§ GOAL OF THE EXERCISE:
Return the count of lines in the following records that include "haired", and nothing more.
============================================================
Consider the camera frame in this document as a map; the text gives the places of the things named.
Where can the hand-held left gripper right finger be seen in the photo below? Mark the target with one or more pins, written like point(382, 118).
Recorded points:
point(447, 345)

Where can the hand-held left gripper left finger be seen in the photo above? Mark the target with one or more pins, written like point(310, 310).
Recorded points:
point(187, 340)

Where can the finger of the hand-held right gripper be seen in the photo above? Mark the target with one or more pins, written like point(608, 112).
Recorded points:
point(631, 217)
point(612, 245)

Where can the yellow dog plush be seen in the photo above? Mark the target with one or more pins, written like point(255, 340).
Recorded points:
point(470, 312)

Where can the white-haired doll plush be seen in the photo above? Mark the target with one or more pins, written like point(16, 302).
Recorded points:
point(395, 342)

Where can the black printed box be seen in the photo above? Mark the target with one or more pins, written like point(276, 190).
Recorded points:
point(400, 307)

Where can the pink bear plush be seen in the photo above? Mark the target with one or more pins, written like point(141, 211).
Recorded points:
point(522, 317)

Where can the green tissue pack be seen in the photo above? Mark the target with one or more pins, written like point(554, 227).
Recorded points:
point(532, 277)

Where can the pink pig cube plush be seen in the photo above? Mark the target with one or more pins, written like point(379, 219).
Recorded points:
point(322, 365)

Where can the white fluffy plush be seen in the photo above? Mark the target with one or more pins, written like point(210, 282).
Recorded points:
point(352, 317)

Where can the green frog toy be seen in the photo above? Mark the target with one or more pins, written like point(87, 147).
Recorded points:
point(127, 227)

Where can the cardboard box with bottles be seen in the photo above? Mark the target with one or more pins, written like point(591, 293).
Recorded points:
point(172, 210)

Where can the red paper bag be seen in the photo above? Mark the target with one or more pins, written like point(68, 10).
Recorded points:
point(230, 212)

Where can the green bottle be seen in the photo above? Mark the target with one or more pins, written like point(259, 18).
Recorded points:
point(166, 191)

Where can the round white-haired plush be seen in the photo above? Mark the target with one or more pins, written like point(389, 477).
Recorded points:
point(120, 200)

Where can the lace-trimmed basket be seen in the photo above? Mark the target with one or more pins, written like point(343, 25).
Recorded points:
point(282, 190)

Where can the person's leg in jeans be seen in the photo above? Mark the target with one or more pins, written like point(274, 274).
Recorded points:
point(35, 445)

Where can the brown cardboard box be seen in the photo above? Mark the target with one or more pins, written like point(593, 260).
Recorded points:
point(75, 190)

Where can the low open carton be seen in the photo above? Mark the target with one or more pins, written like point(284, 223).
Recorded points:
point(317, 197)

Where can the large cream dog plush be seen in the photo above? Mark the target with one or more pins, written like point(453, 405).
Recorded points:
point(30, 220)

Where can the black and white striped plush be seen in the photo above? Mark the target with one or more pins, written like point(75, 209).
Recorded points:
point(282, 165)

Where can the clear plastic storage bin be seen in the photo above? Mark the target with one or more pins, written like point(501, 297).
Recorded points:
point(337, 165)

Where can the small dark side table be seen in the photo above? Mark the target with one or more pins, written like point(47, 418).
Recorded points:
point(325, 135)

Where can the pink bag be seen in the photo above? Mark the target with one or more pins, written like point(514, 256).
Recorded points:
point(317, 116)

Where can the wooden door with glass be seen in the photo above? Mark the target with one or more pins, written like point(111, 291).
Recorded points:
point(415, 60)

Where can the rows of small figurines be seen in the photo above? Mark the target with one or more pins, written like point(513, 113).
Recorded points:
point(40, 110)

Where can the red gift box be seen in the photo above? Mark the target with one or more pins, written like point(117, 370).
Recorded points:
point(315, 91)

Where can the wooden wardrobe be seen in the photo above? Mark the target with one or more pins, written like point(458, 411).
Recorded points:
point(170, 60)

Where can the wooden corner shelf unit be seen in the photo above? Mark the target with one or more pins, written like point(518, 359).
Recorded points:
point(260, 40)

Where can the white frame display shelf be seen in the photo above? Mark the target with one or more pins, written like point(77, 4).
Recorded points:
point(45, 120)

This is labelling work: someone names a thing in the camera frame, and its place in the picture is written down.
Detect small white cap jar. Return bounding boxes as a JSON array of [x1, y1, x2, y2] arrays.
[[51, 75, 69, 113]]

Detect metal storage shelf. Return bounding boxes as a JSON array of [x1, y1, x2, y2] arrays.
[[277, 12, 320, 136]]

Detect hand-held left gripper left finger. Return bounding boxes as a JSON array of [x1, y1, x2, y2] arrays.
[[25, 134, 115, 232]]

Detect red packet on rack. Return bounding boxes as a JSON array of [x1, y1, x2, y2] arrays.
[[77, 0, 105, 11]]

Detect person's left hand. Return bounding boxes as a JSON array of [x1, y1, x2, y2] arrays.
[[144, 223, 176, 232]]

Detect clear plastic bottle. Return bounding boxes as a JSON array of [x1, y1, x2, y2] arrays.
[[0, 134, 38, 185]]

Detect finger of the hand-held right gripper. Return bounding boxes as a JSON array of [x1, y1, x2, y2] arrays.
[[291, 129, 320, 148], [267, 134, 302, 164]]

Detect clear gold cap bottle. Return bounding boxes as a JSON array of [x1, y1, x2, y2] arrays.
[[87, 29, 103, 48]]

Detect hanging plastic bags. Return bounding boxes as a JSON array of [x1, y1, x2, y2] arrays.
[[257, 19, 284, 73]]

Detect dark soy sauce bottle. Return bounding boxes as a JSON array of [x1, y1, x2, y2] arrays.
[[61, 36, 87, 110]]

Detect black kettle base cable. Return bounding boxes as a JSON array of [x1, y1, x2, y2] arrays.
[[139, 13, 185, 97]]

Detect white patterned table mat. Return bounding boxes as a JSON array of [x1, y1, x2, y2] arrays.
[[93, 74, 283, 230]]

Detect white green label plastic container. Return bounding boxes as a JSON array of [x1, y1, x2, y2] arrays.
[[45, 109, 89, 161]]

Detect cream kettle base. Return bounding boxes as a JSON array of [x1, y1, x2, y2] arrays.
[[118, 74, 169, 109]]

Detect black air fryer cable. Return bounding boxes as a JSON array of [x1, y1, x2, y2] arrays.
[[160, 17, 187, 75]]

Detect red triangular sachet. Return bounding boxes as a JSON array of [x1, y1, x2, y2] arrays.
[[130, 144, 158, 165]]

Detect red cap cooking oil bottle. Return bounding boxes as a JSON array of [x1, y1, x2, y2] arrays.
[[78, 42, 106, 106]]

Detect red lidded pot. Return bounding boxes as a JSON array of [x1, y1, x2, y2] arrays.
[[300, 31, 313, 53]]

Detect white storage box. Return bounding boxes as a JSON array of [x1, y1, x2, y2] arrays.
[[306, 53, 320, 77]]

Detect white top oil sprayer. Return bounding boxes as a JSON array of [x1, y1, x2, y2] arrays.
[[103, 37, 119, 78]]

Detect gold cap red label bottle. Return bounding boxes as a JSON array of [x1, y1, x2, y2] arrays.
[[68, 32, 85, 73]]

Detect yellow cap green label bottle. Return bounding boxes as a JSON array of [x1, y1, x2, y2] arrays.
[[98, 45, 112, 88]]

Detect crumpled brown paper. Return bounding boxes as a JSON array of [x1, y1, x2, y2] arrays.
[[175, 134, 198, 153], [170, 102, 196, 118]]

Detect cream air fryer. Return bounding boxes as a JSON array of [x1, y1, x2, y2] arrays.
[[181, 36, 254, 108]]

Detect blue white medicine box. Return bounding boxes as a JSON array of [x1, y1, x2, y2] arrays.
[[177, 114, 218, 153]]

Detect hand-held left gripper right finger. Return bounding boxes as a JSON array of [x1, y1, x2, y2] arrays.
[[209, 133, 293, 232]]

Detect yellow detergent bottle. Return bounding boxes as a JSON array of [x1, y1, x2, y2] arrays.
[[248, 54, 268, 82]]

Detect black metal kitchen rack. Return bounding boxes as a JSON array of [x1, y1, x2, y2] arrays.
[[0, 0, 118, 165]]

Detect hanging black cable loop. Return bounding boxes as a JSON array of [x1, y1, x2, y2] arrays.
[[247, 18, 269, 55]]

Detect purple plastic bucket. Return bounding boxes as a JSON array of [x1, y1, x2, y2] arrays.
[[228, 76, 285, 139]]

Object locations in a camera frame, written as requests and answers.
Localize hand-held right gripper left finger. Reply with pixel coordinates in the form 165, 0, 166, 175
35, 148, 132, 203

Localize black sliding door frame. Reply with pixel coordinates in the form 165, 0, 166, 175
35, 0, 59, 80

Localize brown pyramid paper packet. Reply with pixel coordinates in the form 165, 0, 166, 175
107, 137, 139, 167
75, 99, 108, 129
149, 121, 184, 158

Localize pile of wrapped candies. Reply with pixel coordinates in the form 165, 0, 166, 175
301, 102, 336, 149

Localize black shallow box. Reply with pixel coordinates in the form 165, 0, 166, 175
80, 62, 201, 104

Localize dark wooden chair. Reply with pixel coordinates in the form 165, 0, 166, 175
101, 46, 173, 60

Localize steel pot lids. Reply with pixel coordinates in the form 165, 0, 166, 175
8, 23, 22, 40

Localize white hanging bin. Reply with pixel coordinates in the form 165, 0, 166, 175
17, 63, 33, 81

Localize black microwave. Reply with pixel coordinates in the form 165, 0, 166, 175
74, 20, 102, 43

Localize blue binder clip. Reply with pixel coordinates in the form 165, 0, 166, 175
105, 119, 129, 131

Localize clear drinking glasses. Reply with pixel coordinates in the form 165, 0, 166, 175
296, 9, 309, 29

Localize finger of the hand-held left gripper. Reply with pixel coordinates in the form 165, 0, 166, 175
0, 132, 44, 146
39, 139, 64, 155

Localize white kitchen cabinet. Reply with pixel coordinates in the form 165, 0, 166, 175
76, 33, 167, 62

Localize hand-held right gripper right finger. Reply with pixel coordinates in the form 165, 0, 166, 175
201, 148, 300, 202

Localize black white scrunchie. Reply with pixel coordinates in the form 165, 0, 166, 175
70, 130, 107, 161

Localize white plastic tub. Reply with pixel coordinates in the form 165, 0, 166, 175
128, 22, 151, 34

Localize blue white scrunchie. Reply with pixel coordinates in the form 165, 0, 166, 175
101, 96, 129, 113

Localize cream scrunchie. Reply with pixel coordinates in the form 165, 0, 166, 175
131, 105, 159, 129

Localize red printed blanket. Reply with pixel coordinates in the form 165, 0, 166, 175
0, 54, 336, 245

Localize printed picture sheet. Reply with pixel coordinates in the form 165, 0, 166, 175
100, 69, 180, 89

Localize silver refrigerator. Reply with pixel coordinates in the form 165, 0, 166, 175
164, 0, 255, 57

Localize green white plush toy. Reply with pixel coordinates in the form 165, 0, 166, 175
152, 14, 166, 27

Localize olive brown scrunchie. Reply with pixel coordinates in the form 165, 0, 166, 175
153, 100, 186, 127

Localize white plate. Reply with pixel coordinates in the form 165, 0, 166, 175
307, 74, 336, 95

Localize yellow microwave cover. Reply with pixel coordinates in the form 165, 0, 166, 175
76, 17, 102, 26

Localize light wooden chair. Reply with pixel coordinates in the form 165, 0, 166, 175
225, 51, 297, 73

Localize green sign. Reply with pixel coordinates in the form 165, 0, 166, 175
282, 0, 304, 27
============================================================
§ SOLUTION TO THIS TASK:
2